An idea I had would be as follows:
Assume that a certain provider (let’s call him d1 - d for “doctor”) has created a certain patient in the database (let’s call him p1). The way things are right now, another provider (let’s call him d2) can see everything that d1 has entered and d1 can see everything that d2 has entered. Greek legislation dictates that d1 cannot see what d2 has done and vice versa. Furthermore, there is the problem of petty antagonism between doctors - a problem present and persistent in Greek society.
Using a multiple site installation would mean that maintenance would be quite complicated. Also, it would probably mean that we would lose the ability to have a portal for the patients, because it would be meaningless - the portal would have to browse through multiple databases, searching for entries regarding this particular patient using the patient’s Social Security number as a search term, then sorting them by chronological order and aggregating them into a document that will have this patient’s records, appointments and whatnot. Something like this would obviously require extensive modifications to the OpenEMR’s patient portal.

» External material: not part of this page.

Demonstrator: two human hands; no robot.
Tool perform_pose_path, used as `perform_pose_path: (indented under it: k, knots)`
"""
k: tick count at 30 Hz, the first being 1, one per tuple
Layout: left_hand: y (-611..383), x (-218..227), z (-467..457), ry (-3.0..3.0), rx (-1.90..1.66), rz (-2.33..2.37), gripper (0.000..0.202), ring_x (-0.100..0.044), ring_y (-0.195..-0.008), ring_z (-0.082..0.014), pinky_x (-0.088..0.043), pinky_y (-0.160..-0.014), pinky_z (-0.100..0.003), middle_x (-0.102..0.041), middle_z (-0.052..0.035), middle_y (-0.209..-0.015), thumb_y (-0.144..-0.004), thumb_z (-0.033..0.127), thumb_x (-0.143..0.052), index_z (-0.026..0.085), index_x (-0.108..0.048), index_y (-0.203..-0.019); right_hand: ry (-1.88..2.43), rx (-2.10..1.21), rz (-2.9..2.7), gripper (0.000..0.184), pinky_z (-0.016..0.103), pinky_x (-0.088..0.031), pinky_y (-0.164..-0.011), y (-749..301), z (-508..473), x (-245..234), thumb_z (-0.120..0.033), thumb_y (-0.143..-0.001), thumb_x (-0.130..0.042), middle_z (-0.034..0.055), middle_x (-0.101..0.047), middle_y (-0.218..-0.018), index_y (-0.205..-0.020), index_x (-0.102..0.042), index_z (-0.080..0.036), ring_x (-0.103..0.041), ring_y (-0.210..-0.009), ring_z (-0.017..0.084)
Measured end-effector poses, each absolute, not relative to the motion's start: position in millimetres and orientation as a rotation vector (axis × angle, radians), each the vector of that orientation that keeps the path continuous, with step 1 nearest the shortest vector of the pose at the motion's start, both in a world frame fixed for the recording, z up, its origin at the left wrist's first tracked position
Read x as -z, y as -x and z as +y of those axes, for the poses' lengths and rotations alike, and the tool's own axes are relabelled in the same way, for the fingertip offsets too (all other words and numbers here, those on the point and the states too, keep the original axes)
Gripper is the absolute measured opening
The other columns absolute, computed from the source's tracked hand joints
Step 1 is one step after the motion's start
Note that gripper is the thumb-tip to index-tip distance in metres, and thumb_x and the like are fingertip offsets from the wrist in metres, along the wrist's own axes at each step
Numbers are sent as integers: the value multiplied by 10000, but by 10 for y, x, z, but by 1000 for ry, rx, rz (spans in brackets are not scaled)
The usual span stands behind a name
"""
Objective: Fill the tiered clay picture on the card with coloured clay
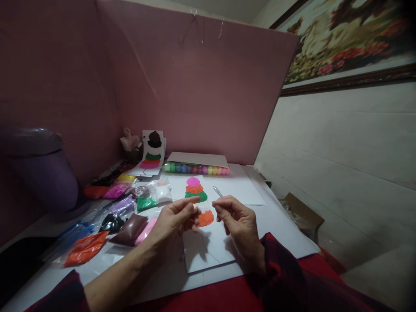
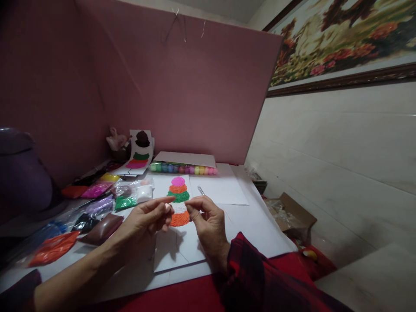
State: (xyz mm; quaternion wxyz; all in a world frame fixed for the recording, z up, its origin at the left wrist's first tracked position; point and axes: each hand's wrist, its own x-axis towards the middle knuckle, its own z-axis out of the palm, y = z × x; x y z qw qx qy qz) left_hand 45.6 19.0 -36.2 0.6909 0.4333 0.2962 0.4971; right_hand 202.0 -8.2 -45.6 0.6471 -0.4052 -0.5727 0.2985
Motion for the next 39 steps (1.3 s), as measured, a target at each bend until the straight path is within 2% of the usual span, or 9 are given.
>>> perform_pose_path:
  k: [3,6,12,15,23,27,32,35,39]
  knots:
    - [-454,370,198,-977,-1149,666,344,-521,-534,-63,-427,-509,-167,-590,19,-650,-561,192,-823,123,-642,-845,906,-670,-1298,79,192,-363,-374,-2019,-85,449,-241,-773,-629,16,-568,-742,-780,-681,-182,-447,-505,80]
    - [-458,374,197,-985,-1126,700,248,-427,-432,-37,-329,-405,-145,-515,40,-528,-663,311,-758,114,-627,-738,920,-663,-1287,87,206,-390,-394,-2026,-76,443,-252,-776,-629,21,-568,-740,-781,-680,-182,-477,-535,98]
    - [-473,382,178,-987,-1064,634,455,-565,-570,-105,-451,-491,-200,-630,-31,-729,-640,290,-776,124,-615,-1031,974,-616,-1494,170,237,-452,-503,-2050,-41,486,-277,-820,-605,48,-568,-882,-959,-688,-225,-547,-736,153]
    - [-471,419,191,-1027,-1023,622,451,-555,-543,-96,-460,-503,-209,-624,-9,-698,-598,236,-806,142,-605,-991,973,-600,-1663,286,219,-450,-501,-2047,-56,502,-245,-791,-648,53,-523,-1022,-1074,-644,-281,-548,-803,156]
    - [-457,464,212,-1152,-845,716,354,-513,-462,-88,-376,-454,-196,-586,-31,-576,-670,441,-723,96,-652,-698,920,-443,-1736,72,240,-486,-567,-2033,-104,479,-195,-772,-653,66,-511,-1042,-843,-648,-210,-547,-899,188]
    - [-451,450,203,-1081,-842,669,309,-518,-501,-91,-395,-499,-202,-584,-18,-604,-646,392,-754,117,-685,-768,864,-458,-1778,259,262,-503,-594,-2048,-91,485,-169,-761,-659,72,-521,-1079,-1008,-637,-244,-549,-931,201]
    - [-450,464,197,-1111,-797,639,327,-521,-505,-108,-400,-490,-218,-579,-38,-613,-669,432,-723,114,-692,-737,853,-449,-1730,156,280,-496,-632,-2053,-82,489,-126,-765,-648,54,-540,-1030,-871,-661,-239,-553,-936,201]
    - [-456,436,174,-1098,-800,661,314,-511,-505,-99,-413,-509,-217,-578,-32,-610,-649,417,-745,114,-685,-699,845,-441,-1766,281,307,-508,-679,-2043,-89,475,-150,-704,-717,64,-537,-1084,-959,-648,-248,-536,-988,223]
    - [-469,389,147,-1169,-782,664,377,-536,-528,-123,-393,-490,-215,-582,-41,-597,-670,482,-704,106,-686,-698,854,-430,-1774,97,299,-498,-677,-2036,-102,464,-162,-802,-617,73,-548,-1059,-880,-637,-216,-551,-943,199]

Another thought we have is to manipulate the privileges of the various users.
Rod, I was writing my previous reply before having seen yours. My main concern about manageability is the fact that most of the potential users will be many small practices instead of a few sizeable hospitals and/or clinics.
In the case where we have multiple databases, which would be the best way to implement a patient portal that would allow a patient to access the data concerning him that exist in every database?
I’m still a bit confused with some details. If you have multiple physicians working in the same practice, does Greek law still require they can’t see each other’s records? If so, how do they cover each other on vacations/sickness/call etc?